CADA (Case Annotations and Disease Dnnotations) is a phenotype-driven gene prioritization tool for rare syndromes. The tool utilizes both disease-level annotations from Human Phenotype Ontology (HPO) and clinical cases-level annotations to construct a gene-phenotype association network. Later, by applying network representation learning method on the network, disease-causing genes are prioritized by a link prediction task.
This tool was developed during the master's thesis of Chengyao Peng https://github.com/Chengyao-Peng.
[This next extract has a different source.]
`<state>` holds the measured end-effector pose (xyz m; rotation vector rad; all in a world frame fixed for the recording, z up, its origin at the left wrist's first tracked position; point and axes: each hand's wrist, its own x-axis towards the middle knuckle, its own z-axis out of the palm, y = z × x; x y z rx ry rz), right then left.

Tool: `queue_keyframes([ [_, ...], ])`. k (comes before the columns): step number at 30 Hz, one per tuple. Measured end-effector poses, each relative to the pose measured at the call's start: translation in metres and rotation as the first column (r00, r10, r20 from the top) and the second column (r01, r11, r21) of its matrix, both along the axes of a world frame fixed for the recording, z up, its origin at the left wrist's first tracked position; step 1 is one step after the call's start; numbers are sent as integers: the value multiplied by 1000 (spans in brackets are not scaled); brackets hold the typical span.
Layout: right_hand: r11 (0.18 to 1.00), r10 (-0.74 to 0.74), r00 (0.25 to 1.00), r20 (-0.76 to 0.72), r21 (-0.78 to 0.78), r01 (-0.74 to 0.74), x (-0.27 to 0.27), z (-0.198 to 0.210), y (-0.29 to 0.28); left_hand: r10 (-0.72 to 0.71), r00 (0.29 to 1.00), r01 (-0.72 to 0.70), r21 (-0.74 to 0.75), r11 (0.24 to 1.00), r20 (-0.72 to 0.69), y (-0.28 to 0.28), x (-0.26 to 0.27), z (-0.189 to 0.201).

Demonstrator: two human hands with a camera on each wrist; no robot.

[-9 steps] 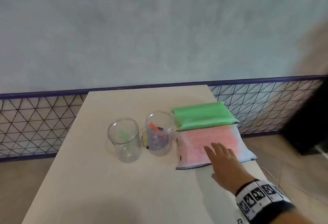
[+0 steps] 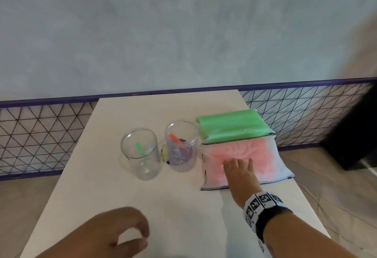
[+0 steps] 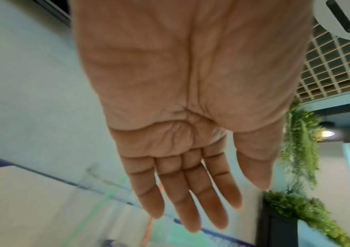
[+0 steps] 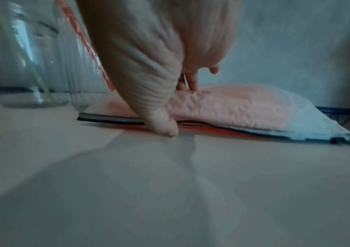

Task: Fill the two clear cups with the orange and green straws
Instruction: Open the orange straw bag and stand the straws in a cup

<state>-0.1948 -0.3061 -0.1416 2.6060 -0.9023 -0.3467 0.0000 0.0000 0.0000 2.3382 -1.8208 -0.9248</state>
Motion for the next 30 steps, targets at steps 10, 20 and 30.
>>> queue_keyframes([
  [10,962,104,993,55,250,-115,1,24,13,-79,994,60,-211,976,-81,-129,-51,-41],
  [20,815,231,918,322,452,-364,5,88,42,-31,997,32,-25,999,69,-151,-54,-58],
  [30,642,-528,673,518,762,-84,-70,65,-7,133,990,-139,176,974,45,-134,-1,-47],
])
The case data used in CADA is in data/processed/cases/
. There you can find all cases in all_cases.tsv
, which consist of cases from Clinvar in clinvar_cases.tsv
and cases from our collaborators in collaborator_cases.tsv
. All cases are splitted into sets of training cases_train.tsv
, validation cases_validate.tsv
and test cases_test.tsv
with the ratios 60%, 20% and 20%.
CADA
can be installed locally with:
$ git clone https://github.com/Chengyao-Peng/CADA.git
$ cd CADA
$ pip install -e .
--hpo_terms a string of comma-separated HPO terms.
--weighted use weighted knowledge graph
--topn the number of wanted output prioritized genes
--out_dir an output file
CADA --out_dir cada_result --hpo_terms HP:0000573,HP:0001102,HP:0003115,HP:0001681,HP:0008067,HP:0004417 --weighted False --topn 10
The out result file from the example run will at 'cada_result/result.txt'.
rank gene_id gene_name score
1 Entrez:368 ABCC6 84.62940470377605
2 Entrez:5167 ENPP1 69.57813326517741
3 Entrez:54790 TET2 57.23555533091227
4 Entrez:64132 XYLT2 57.030126889546715
5 Entrez:3949 LDLR 55.80375734965006
6 Entrez:64240 ABCG5 53.74869124094645
7 Entrez:348 APOE 53.691530545552574
8 Entrez:462 SERPINC1 51.44988568623861
9 Entrez:255738 PCSK9 50.51583385467529
10 Entrez:2162 F13A1 50.0550905863444
We also provide a CADA Web Server.
See the LICENSE file for license rights and limitations (GNU GPLv3).